As Andrew O'Hehir notes, John Kennedy clearly understood the Constitution when it came to religion and government.
"I believe in an America where the separation of church and state is absolute," Kennedy told the Houston ministers, "where no Catholic prelate would tell the President -- should he be Catholic -- how to act, and no Protestant minister would tell his parishioners for whom to vote; where no church or church school is granted any public funds or political preference ... I believe in an America that is officially neither Catholic, Protestant nor Jewish; where no public official either requests or accepts instructions on public policy from the Pope, the National Council of Churches or any other ecclesiastical source; where no religious body seeks to impose its will directly or indirectly upon the general populace or the public acts of its officials."

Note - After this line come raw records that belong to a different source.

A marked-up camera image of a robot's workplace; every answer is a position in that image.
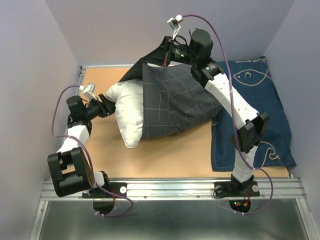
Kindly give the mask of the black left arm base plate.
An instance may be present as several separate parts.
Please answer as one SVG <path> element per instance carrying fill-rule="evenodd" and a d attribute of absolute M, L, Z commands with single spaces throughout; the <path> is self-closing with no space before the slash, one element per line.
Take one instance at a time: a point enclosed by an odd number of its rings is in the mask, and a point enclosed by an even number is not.
<path fill-rule="evenodd" d="M 128 184 L 126 182 L 111 182 L 109 188 L 103 186 L 105 190 L 113 194 L 119 195 L 121 197 L 127 196 Z M 85 190 L 82 192 L 81 197 L 83 199 L 111 199 L 116 198 L 115 196 L 101 190 L 96 187 L 90 190 Z"/>

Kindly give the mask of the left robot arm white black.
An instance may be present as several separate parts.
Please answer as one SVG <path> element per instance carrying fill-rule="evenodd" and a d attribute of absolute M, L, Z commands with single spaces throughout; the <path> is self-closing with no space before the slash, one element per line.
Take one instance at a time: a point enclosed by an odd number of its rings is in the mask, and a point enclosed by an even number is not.
<path fill-rule="evenodd" d="M 112 189 L 104 171 L 94 172 L 91 158 L 84 148 L 92 132 L 92 119 L 105 118 L 115 113 L 115 103 L 103 94 L 100 99 L 84 103 L 79 95 L 66 100 L 70 114 L 67 119 L 67 133 L 56 153 L 47 157 L 48 167 L 58 197 L 94 189 L 100 197 L 108 196 Z"/>

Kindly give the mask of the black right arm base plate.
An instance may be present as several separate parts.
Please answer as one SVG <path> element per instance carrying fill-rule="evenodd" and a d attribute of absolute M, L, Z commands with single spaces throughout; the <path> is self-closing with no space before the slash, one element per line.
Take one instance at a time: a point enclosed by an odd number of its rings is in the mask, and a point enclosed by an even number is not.
<path fill-rule="evenodd" d="M 213 197 L 216 199 L 259 196 L 260 191 L 256 181 L 252 181 L 249 184 L 235 181 L 216 181 L 214 183 Z"/>

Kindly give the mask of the grey checked pillowcase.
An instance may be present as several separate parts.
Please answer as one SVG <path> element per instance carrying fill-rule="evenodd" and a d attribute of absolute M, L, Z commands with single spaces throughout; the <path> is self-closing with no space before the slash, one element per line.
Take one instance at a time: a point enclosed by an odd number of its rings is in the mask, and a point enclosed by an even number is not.
<path fill-rule="evenodd" d="M 119 82 L 141 80 L 143 127 L 141 139 L 182 133 L 217 117 L 222 105 L 191 75 L 191 67 L 152 67 L 138 60 Z"/>

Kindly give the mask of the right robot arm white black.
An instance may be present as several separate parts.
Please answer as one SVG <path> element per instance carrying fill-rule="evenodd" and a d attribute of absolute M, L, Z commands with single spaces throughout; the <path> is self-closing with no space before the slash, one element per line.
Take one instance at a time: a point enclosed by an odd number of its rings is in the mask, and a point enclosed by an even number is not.
<path fill-rule="evenodd" d="M 146 63 L 168 67 L 171 62 L 191 66 L 193 78 L 212 94 L 232 118 L 234 134 L 231 142 L 235 148 L 235 162 L 230 181 L 215 184 L 218 198 L 237 197 L 250 193 L 259 196 L 258 183 L 254 180 L 254 157 L 270 117 L 259 113 L 233 87 L 231 74 L 211 58 L 213 41 L 203 29 L 190 33 L 190 42 L 177 43 L 173 36 L 165 36 L 161 44 L 142 57 Z"/>

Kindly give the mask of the white stained pillow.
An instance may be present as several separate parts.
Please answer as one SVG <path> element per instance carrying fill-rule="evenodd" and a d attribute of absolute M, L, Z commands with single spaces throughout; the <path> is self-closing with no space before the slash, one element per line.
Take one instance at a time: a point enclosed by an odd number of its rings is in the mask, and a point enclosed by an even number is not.
<path fill-rule="evenodd" d="M 115 118 L 125 146 L 135 148 L 143 134 L 143 82 L 131 79 L 112 85 L 106 98 L 115 103 Z"/>

Contrast John Kennedy with Mitt Romney and the Republicans for whom secularism is a dirty word rather than a founding principle of this republic as Walter Shapiro quotes Mitt Romney:
Freedom requires religion just as religion requires freedom. Freedom opens the windows of the soul so that man can discover his most profound beliefs and commune with God. Freedom and religion endure together, or perish alone
While the Constitution requires that there be no religious test for political office, the RNC has a de-facto religious test for political nomination. Mitt Romney attempted to extend that religious test to cover Mormonism, but this attempt will be rejected at the national level. He fails the RNC religious test for office. He fails the nation by rejecting the secularism written directly into our Constitution.
And for those Republicans who stumble into this diary, contrast Mitt Romney and Harry Reid. Reid is also a Mormon - but Democrats do not require our candidates to shout out their religion in the public square, to wave it before the voters for their judgment on its sincerity. Religion is a between a person and their God - it should never stand between a citizen and a political office in these United States.